Assigned task:
Everything from the line containing "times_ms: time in" through the line containing "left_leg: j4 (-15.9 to" should be repeated exactly, and nothing else from the data.

The data:
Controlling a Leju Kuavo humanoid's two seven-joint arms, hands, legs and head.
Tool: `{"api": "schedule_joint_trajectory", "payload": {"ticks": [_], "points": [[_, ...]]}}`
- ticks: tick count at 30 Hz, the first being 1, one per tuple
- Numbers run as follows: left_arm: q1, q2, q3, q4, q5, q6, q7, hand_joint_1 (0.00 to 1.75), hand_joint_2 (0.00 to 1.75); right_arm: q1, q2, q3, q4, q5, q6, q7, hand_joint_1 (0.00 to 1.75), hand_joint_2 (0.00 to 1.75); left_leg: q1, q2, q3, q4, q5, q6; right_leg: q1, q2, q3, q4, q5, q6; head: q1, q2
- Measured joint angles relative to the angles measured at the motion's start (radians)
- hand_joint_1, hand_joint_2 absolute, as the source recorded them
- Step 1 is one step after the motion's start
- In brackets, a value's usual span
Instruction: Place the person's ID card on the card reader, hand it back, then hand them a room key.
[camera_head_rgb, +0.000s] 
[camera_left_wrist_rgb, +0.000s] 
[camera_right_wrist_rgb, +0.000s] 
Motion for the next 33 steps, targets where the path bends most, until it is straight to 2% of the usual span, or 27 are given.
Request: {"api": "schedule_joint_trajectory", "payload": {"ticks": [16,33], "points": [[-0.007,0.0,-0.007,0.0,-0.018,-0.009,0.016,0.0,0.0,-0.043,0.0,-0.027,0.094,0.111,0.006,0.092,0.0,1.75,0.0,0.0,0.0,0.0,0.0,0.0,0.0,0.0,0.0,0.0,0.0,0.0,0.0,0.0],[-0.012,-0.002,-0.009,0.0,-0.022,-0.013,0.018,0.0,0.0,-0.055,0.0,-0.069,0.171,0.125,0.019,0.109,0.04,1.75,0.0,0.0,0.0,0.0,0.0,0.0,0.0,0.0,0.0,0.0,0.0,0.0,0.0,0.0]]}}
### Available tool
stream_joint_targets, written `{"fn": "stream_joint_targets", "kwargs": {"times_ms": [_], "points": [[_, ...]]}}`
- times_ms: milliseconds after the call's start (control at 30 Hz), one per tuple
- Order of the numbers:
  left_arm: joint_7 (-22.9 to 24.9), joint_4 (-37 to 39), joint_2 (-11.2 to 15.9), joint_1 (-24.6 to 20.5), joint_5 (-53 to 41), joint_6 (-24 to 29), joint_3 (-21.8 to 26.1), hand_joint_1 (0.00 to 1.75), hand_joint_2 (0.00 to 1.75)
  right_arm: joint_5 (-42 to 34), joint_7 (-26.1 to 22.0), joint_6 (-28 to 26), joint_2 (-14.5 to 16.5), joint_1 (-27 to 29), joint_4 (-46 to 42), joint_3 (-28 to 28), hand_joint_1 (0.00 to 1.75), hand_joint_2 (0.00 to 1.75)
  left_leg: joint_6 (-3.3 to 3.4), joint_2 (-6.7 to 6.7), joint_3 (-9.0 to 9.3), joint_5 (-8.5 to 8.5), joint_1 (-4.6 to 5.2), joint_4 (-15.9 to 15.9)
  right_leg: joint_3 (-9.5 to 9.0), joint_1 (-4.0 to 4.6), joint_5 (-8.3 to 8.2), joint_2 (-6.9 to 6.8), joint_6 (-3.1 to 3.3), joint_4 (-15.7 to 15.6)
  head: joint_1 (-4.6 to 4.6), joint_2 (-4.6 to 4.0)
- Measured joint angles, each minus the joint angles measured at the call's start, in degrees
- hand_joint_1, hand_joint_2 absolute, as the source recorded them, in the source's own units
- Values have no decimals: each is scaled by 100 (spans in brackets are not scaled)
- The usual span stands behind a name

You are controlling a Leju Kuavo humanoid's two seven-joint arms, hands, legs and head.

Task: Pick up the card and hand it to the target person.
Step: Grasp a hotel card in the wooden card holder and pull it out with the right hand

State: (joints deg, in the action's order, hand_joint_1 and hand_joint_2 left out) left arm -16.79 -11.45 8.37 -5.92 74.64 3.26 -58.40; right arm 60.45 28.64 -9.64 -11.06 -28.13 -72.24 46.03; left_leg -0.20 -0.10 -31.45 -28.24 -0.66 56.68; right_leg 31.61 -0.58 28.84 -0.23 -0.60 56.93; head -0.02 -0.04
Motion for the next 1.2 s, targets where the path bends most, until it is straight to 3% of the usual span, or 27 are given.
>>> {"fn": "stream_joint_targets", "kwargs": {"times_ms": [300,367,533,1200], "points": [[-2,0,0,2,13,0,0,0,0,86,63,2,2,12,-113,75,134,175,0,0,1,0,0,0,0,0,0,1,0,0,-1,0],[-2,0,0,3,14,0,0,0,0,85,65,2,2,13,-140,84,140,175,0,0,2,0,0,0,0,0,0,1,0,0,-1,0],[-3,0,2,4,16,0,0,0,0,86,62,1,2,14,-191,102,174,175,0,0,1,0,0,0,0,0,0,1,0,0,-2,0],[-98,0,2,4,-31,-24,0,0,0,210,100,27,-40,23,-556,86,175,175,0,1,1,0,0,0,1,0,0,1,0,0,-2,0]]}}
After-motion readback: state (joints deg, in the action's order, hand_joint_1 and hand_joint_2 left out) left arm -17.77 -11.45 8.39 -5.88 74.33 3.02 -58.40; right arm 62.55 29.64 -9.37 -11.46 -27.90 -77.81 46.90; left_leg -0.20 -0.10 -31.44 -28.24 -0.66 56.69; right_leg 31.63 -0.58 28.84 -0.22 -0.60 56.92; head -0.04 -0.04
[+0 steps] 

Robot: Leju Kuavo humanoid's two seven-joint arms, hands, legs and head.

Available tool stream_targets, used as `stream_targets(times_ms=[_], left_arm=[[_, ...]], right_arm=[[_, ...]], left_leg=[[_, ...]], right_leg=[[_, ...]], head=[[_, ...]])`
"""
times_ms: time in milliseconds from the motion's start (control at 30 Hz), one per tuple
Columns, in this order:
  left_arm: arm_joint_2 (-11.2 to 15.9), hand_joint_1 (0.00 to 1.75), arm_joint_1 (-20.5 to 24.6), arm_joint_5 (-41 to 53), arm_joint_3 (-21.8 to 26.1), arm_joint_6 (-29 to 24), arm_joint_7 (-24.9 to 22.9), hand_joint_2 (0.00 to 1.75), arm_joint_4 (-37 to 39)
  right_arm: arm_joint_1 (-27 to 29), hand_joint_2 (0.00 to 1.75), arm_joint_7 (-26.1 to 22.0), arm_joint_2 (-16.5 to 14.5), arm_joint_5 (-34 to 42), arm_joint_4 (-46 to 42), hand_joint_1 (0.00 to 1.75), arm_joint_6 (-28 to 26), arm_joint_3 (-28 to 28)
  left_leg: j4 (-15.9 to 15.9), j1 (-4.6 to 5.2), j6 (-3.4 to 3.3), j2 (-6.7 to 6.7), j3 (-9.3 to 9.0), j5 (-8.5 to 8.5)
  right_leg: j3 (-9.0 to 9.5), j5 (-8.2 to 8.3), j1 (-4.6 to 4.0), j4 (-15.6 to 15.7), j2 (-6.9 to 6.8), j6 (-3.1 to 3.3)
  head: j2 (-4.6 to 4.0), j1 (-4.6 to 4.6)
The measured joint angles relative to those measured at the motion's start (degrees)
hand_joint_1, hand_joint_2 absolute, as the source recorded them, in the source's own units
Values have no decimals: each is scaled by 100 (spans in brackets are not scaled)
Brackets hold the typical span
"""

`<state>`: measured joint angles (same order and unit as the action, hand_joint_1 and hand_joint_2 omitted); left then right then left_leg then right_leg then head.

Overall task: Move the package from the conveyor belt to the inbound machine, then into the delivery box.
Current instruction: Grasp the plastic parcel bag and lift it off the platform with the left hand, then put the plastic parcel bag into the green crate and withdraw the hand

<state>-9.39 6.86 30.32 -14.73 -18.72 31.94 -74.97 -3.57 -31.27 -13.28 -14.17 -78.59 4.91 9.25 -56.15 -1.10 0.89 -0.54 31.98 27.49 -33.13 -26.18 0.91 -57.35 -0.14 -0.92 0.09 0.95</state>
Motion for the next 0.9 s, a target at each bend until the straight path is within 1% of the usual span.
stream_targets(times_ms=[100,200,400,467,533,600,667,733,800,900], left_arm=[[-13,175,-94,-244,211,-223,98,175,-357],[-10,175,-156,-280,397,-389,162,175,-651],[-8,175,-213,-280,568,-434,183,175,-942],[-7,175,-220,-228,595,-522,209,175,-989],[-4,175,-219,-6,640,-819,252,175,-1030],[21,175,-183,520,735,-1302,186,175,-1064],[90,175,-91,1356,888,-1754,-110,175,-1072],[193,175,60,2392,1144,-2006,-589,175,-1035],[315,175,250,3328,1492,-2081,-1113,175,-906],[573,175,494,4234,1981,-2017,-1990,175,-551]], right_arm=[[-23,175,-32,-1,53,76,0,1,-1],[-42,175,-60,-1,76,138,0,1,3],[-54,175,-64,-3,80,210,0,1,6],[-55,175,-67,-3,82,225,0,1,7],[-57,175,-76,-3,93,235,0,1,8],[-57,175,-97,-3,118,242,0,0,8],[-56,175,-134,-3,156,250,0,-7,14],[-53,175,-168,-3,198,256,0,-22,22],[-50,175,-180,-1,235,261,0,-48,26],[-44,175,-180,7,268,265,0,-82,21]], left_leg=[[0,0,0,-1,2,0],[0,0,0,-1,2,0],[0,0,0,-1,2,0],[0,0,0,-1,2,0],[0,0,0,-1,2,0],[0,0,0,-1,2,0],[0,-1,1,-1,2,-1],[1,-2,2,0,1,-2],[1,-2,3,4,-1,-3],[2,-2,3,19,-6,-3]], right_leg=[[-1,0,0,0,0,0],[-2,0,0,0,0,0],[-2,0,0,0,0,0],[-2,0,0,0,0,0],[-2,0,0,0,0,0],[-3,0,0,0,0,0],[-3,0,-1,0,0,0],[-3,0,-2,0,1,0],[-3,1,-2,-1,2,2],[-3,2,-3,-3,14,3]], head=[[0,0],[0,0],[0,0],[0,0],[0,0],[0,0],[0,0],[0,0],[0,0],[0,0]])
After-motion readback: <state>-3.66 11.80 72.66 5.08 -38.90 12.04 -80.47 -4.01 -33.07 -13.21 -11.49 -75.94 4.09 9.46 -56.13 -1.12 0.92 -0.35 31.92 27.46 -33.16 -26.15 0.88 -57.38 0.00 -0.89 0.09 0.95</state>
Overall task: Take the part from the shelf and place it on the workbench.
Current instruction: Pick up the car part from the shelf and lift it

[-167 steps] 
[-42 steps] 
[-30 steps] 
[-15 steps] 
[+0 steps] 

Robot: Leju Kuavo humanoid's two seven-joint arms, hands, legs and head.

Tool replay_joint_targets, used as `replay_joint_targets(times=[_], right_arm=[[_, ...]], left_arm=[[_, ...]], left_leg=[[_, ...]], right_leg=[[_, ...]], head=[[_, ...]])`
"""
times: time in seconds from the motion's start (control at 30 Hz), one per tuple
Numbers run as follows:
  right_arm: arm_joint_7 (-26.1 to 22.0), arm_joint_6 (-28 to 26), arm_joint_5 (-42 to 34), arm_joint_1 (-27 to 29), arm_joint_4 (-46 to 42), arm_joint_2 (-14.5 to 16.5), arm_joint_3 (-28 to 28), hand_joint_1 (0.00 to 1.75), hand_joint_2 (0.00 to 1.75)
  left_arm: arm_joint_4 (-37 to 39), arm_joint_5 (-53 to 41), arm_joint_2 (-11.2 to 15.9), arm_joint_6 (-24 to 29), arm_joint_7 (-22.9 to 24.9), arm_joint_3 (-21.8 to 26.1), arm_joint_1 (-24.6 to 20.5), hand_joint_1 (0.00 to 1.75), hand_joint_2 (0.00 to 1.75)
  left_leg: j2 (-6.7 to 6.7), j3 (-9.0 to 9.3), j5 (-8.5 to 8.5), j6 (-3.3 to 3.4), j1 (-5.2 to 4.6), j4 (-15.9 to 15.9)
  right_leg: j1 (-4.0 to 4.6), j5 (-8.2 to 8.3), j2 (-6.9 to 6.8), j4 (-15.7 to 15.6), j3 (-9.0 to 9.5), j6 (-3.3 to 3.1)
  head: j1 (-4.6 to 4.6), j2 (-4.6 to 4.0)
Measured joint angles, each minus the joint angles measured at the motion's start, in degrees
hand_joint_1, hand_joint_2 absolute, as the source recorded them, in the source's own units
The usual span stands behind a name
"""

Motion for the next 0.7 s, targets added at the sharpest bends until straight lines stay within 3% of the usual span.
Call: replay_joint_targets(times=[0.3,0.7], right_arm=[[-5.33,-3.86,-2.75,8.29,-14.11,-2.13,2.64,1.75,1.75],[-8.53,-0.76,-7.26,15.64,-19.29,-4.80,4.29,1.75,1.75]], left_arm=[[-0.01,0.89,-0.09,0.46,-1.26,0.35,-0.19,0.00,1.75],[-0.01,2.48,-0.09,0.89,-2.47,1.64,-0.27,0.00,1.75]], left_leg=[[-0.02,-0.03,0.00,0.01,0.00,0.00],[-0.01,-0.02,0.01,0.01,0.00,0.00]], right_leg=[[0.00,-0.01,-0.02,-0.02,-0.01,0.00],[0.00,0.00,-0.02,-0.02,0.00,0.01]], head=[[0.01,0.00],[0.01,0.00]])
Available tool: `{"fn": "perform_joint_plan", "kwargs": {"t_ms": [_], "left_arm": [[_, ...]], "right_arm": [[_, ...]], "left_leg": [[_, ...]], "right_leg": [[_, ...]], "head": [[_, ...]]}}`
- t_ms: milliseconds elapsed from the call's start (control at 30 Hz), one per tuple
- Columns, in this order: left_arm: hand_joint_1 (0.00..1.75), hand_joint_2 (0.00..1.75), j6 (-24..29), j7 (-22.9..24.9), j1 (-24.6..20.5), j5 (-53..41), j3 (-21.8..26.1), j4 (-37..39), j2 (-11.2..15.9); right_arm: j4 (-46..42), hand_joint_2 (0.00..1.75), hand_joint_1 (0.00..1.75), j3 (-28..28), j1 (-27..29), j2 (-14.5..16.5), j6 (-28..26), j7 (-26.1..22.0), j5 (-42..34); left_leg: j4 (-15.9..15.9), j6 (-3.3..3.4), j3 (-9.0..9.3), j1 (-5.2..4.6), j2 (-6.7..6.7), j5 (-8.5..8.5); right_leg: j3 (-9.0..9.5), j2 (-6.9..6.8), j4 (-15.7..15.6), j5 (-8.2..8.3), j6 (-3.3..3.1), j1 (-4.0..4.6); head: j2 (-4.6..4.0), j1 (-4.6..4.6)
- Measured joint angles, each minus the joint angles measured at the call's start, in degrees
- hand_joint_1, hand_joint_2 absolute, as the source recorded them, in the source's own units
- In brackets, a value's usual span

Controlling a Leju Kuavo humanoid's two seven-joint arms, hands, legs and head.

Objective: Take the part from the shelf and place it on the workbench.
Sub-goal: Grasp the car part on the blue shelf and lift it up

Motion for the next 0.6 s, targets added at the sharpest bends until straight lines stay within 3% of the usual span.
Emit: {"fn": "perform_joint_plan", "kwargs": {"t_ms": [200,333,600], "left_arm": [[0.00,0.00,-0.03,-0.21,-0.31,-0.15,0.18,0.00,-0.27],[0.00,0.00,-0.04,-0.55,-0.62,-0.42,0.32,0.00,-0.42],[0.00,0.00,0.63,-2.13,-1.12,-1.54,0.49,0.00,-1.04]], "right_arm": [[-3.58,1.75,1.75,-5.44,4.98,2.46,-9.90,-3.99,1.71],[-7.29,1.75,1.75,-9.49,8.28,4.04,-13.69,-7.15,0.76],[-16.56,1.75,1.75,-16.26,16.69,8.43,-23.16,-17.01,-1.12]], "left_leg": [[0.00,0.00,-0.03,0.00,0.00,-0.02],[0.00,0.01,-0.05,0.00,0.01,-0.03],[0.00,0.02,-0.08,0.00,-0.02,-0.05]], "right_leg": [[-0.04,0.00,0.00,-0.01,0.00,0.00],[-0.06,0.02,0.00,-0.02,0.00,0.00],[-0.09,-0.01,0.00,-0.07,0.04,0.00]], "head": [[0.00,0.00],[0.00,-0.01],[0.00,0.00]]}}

Expected answer:
times_ms: time in milliseconds from the motion's start (control at 30 Hz), one per tuple
Columns, in this order:
  left_arm: arm_joint_2 (-11.2 to 15.9), hand_joint_1 (0.00 to 1.75), arm_joint_1 (-20.5 to 24.6), arm_joint_5 (-41 to 53), arm_joint_3 (-21.8 to 26.1), arm_joint_6 (-29 to 24), arm_joint_7 (-24.9 to 22.9), hand_joint_2 (0.00 to 1.75), arm_joint_4 (-37 to 39)
  right_arm: arm_joint_1 (-27 to 29), hand_joint_2 (0.00 to 1.75), arm_joint_7 (-26.1 to 22.0), arm_joint_2 (-16.5 to 14.5), arm_joint_5 (-34 to 42), arm_joint_4 (-46 to 42), hand_joint_1 (0.00 to 1.75), arm_joint_6 (-28 to 26), arm_joint_3 (-28 to 28)
  left_leg: j4 (-15.9 to 15.9), j1 (-4.6 to 5.2), j6 (-3.4 to 3.3), j2 (-6.7 to 6.7), j3 (-9.3 to 9.0), j5 (-8.5 to 8.5)

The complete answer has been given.